Bodybuilding in Germany dates to at least 1812, and was focused around the gymnasium. Later it would develop a national governing organization that was internationally recognised. German competitors have competed in international competitions. Drug testing is done for the national championships.

== History ==
1812 saw the start of Turnverein by Friedrich Ludwig Jahn, which started the tradition of muscle building in Germany focused around the gymnasium. At least 1,500 gymnasiums existed in Germany by the 1870s with muscle mass building a component of what took place in them.

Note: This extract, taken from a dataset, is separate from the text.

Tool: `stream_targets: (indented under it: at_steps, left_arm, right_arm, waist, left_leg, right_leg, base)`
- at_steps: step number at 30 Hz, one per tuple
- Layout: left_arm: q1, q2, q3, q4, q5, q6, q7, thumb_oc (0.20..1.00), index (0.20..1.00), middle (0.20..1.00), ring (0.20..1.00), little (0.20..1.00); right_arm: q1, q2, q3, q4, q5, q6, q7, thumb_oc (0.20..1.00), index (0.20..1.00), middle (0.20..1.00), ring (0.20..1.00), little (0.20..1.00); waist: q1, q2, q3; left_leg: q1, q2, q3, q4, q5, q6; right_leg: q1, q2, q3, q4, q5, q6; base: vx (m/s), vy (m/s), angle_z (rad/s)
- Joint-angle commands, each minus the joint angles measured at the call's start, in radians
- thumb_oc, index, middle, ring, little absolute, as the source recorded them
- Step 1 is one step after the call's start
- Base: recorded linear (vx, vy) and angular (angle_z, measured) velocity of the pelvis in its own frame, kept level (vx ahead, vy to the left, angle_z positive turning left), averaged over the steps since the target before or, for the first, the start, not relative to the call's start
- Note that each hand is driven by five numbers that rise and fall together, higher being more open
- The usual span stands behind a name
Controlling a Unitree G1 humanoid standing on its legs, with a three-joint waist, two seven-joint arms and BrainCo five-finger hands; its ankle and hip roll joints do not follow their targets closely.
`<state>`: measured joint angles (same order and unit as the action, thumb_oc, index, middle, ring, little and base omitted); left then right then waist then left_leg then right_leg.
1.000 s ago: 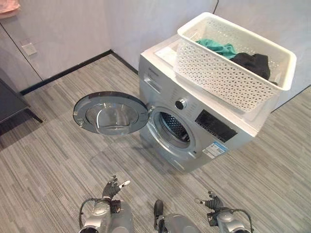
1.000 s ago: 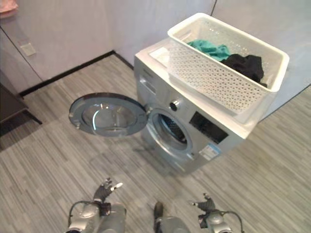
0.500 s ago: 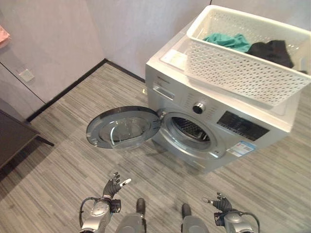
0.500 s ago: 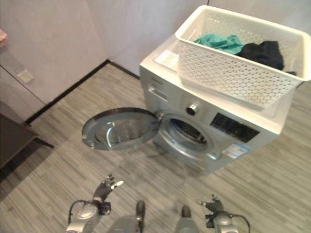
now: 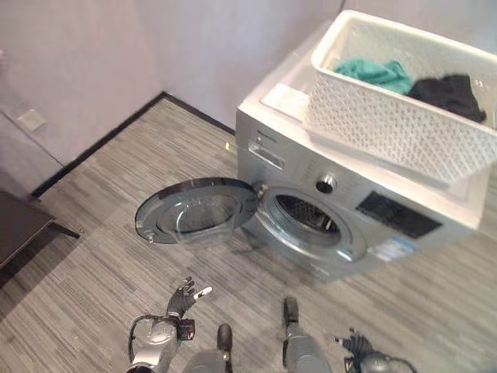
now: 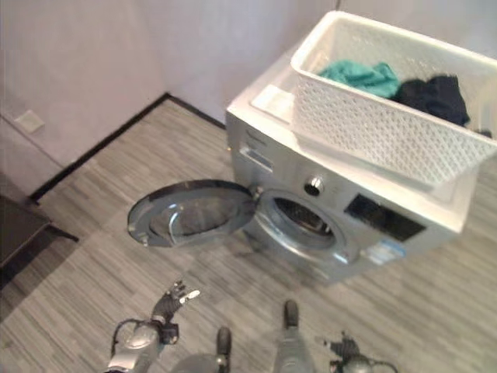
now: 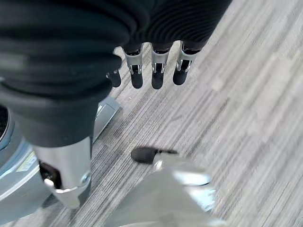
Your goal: Grab the laundry basket,head to the washer,open it,put in the laundry and shut it.
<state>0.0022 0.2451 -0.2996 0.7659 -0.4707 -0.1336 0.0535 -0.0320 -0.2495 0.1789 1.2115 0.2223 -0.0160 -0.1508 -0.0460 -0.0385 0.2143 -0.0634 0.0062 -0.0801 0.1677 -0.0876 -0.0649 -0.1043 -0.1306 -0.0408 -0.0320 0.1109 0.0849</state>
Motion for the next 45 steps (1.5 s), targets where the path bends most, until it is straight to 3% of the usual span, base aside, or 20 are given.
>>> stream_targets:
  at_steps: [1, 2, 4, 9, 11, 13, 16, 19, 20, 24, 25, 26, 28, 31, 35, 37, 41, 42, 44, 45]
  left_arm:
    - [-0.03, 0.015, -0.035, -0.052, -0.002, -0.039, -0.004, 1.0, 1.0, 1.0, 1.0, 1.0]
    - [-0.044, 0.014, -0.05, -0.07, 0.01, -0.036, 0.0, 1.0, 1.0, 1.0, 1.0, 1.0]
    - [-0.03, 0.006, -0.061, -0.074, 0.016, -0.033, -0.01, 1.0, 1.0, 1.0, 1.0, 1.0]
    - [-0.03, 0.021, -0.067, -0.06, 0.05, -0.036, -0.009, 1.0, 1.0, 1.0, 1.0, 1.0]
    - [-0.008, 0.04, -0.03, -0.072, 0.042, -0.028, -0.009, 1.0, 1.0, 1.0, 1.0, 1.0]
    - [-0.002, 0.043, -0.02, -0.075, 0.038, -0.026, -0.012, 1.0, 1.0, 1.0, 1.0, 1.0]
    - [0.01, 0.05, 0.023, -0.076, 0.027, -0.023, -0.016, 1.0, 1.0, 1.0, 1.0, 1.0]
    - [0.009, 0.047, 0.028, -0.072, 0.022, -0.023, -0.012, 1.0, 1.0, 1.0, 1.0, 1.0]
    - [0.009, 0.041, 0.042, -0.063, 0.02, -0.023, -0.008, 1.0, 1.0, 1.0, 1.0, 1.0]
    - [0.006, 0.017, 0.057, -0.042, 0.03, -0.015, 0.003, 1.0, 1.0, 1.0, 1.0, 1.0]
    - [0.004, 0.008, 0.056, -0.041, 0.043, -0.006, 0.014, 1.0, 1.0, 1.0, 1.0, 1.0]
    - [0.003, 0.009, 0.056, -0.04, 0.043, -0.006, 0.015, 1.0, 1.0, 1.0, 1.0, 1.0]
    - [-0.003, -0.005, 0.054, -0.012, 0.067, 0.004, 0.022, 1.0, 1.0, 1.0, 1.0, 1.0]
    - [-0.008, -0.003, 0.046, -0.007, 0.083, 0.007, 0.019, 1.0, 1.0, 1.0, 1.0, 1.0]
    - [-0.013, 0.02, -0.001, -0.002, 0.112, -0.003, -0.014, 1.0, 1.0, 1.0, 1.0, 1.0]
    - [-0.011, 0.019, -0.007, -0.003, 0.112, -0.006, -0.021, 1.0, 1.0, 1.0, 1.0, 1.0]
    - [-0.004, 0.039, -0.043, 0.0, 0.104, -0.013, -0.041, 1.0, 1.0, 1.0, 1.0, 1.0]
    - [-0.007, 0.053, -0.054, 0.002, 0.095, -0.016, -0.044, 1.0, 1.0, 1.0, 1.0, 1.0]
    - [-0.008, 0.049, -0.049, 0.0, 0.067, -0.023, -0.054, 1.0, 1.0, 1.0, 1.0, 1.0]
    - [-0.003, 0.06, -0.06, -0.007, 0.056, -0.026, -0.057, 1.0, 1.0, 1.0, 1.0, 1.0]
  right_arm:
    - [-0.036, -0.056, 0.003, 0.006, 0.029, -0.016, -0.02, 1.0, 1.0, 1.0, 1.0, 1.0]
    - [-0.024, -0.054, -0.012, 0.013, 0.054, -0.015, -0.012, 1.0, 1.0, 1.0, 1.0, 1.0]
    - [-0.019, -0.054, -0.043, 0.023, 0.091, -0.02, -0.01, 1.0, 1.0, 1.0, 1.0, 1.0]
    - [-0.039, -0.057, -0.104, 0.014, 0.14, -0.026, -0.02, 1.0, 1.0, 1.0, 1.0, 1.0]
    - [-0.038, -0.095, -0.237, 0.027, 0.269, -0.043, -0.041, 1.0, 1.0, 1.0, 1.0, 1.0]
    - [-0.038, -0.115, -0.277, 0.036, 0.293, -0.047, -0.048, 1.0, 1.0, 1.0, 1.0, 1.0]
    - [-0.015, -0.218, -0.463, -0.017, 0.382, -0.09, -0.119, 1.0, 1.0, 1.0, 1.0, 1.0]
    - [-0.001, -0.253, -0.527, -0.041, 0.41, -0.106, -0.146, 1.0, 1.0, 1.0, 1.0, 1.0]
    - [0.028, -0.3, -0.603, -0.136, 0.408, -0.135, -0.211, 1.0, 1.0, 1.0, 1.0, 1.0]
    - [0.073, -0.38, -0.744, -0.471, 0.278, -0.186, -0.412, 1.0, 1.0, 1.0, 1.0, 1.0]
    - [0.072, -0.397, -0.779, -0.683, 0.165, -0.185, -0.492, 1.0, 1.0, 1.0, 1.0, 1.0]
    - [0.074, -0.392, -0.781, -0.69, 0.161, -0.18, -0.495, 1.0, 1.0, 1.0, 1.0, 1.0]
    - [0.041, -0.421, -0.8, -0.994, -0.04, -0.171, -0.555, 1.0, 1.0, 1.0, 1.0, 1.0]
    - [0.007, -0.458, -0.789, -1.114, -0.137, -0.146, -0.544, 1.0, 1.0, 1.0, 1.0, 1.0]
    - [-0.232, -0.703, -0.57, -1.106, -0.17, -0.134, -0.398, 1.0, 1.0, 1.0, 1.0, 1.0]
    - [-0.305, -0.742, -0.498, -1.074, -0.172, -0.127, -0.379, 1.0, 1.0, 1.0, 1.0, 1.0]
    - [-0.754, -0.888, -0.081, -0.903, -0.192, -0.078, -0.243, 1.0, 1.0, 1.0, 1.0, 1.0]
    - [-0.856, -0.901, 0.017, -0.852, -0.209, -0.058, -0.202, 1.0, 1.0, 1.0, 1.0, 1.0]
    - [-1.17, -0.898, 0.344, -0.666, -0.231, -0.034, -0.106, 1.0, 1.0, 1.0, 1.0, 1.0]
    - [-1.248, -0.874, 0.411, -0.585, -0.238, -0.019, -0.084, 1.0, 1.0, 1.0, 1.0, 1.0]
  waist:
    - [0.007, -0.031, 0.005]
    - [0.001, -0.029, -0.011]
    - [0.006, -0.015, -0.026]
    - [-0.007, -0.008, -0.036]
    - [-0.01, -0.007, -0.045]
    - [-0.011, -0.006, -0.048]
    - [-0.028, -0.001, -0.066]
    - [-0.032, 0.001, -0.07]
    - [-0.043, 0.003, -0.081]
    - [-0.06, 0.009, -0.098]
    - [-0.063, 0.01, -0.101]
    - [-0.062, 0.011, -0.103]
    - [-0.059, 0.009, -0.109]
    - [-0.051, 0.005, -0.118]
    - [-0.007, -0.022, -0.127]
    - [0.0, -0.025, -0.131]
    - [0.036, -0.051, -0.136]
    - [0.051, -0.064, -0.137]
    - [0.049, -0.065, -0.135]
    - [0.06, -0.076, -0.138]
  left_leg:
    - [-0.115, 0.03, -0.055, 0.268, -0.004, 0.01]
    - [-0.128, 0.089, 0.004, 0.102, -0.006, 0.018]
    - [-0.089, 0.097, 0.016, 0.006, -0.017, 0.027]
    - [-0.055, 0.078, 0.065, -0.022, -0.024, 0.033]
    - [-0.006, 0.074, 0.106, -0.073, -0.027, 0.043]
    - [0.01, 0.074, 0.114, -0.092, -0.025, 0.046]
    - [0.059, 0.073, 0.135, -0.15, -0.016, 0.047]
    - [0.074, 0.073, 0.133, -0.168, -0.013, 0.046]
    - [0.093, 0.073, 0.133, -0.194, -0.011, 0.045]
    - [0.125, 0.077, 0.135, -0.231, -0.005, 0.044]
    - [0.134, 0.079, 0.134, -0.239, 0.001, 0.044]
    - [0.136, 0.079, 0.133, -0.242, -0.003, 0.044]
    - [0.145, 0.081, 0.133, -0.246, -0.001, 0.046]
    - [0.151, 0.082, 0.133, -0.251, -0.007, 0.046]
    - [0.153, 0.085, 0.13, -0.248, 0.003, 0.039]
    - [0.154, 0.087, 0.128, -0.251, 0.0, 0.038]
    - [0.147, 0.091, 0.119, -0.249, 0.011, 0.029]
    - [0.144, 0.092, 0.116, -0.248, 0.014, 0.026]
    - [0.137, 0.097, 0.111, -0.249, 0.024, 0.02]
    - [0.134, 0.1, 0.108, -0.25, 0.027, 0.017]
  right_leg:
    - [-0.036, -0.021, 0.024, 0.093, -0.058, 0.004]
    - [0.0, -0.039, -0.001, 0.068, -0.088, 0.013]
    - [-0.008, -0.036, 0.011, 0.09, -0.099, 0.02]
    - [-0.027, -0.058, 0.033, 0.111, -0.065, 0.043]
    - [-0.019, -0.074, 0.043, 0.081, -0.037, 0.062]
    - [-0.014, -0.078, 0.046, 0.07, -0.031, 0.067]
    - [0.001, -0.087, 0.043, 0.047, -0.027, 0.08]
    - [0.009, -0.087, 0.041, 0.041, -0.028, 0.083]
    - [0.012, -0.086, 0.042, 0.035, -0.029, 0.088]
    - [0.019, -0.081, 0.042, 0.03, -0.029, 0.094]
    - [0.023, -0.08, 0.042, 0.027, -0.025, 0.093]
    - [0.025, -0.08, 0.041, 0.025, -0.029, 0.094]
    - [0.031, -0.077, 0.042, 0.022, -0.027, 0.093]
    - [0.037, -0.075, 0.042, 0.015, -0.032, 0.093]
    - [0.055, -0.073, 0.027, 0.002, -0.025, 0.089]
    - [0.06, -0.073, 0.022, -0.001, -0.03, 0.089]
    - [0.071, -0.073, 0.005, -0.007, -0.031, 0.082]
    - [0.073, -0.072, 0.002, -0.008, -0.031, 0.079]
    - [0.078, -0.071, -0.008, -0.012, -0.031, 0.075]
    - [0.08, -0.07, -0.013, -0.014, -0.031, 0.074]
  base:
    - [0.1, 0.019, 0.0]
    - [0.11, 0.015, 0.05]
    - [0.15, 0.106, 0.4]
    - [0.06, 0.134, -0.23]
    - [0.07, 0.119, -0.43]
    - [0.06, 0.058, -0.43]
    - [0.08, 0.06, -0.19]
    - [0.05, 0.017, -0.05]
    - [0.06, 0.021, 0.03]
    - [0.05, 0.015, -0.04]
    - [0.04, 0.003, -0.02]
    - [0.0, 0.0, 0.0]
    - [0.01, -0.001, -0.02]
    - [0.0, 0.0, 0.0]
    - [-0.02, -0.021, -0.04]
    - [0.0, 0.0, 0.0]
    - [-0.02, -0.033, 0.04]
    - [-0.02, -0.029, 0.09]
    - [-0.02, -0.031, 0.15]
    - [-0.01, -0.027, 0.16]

The 1992 edition of the Ms. Olympia contest was held in Chicago, Illinois with 20 competitors, including at least one from Germany. In 2003, the German National Bodybuilding and Fitness Federation was founded by Berend Breitenstein. In 2003, the German National Bodybuilding and Fitness Federation became affiliated with the World Natural Bodybuilding Federation. Frank Guenther won the men's world championship in 2003. In 2004, the German National Bodybuilding and Fitness Federation organized the German National Bodybuilding Championships. Frank Kaeger won the men's world championship in 2007. In 2009, German competitor Sabine Streubel won the WNBF Pro World Championships in the women's category. In 2012, the German National Bodybuilding and Fitness Federation became affiliated with the Drug Free Athletes Coalition and severed its relationship with the World Natural Bodybuilding Federation.

== Drug testing ==
The German National Bodybuilding Championships test competitors using a polygraph, and urine analysis for all winners.

== Governance ==
Germany has an organization that is a member of the European Bodybuilding and Fitness Federation. The country has a national organization that is a recognized by the International Federation of Bodybuilding and Fitness as a national federation, representing the country's bodybuilding community.